● WORK TO BE COMPLETED
Your reply should contain the whole listing below, repeated exactly, and no images.

****************************************

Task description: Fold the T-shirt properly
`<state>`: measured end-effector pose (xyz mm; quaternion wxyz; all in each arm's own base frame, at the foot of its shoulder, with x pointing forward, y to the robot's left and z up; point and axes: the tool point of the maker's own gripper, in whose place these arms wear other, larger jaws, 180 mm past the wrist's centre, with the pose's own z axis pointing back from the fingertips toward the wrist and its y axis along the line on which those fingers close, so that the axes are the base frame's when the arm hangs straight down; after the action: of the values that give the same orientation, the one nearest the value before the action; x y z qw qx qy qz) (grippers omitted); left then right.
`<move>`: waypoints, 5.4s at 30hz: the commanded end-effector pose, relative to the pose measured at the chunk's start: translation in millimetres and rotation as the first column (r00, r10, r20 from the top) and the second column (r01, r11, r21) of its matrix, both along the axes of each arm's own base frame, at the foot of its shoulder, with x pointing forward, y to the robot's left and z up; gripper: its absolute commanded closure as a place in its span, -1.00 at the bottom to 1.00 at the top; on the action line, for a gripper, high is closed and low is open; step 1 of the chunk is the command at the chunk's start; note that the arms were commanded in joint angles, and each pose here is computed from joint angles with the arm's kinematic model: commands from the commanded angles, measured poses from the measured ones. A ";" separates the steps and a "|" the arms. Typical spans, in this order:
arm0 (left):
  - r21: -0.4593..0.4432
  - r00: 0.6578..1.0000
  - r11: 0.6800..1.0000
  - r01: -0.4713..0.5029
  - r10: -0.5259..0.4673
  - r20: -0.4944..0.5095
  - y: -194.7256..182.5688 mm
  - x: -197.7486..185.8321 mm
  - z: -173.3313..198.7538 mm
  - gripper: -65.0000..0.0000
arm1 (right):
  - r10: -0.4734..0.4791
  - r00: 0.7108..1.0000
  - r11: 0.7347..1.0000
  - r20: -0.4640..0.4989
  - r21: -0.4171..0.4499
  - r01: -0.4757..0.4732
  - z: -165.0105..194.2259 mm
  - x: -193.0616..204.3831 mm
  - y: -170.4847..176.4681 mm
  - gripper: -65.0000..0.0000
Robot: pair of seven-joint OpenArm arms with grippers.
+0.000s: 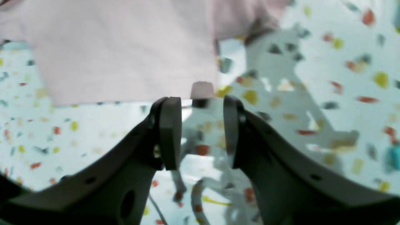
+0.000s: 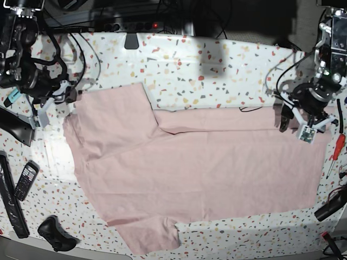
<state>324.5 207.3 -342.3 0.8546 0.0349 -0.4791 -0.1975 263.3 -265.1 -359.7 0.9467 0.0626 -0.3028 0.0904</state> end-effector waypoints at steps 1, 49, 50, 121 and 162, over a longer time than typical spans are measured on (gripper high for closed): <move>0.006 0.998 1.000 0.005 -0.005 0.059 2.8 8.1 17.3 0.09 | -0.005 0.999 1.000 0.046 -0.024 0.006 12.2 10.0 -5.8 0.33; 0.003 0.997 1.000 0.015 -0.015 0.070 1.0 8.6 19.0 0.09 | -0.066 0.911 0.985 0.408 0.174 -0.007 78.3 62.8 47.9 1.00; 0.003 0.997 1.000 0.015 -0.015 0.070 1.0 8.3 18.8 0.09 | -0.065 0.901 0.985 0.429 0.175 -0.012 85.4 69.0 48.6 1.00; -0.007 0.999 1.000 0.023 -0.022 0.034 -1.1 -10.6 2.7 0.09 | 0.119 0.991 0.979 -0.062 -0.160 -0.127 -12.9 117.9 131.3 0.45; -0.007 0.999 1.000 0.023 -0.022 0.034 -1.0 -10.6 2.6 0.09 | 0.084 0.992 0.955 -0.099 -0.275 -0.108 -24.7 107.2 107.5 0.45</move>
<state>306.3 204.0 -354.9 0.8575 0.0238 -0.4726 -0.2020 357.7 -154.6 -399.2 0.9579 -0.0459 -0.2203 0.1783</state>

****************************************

● YOUR SOLUTION
Task description: Fold the T-shirt properly
`<state>`: measured end-effector pose (xyz mm; quaternion wxyz; all in each arm's own base frame, at the foot of its shoulder, with x pointing forward, y to the robot's left and z up; point and axes: the tool point of the maker's own gripper, in whose place these arms wear other, larger jaws, 180 mm past the wrist's centre, with the pose's own z axis pointing back from the fingertips toward the wrist and its y axis along the line on which those fingers close, so that the axes are the base frame's when the arm hangs straight down; after the action: of the values that give the same orientation, the one nearest the value before the action; x y z qw qx qy qz) (grippers omitted); left then right.
`<move>`: waypoints, 5.4s at 30hz: the commanded end-effector pose, relative to the pose measured at the chunk's start: translation in millimetres and rotation as the first column (r00, r10, r20 from the top) and the second column (r01, r11, r21) of its matrix, both along the axes of each arm's own base frame, at the foot of its shoulder, with x pointing forward, y to the robot's left and z up; gripper: its absolute commanded closure as a place in its span, -1.00 at the bottom to 1.00 at the top; on the action line, for a gripper, high is closed and low is open; step 1 of the chunk is the command at the chunk's start; note that the arms were commanded in joint angles, and each pose here is computed from joint angles with the arm's kinematic model: commands from the commanded angles, measured poses from the measured ones. A ";" separates the steps and a "|" the arms. Typical spans, in this order:
arm0 (left):
  - r21: -0.4593..0.4432
  - r00: 0.6578..1.0000
  - r11: 0.6800..1.0000
  - r01: -0.4713..0.5029
  - r10: -0.5259..0.4673
  - r20: -0.4944..0.5095
  - y: -194.7256..182.5688 mm
  - x: -197.7486..185.8321 mm
  - z: -173.3313..198.7538 mm
  - gripper: -65.0000..0.0000
arm1 (right):
  - r10: -0.4734..0.4791
  - r00: 0.7108..1.0000
  - r11: 0.7347..1.0000
  - r20: -0.4640..0.4989
  - r21: -0.4171..0.4499
  - r01: -0.4757..0.4732
  - z: -165.0105..194.2259 mm
  - x: -193.0616..204.3831 mm
  - y: -170.4847..176.4681 mm
  - gripper: -65.0000..0.0000
Robot: pair of seven-joint OpenArm arms with grippers.
+0.000s: 
+0.000s: 
<state>324.5 207.3 -342.3 0.8546 0.0349 -0.4791 -0.1975 263.3 -265.1 -359.7 0.9467 0.0626 -0.3028 0.0904</state> end-effector waypoints at steps 1, 49, 50, 121 and 162, over a longer time than typical spans are measured on (gripper high for closed): <move>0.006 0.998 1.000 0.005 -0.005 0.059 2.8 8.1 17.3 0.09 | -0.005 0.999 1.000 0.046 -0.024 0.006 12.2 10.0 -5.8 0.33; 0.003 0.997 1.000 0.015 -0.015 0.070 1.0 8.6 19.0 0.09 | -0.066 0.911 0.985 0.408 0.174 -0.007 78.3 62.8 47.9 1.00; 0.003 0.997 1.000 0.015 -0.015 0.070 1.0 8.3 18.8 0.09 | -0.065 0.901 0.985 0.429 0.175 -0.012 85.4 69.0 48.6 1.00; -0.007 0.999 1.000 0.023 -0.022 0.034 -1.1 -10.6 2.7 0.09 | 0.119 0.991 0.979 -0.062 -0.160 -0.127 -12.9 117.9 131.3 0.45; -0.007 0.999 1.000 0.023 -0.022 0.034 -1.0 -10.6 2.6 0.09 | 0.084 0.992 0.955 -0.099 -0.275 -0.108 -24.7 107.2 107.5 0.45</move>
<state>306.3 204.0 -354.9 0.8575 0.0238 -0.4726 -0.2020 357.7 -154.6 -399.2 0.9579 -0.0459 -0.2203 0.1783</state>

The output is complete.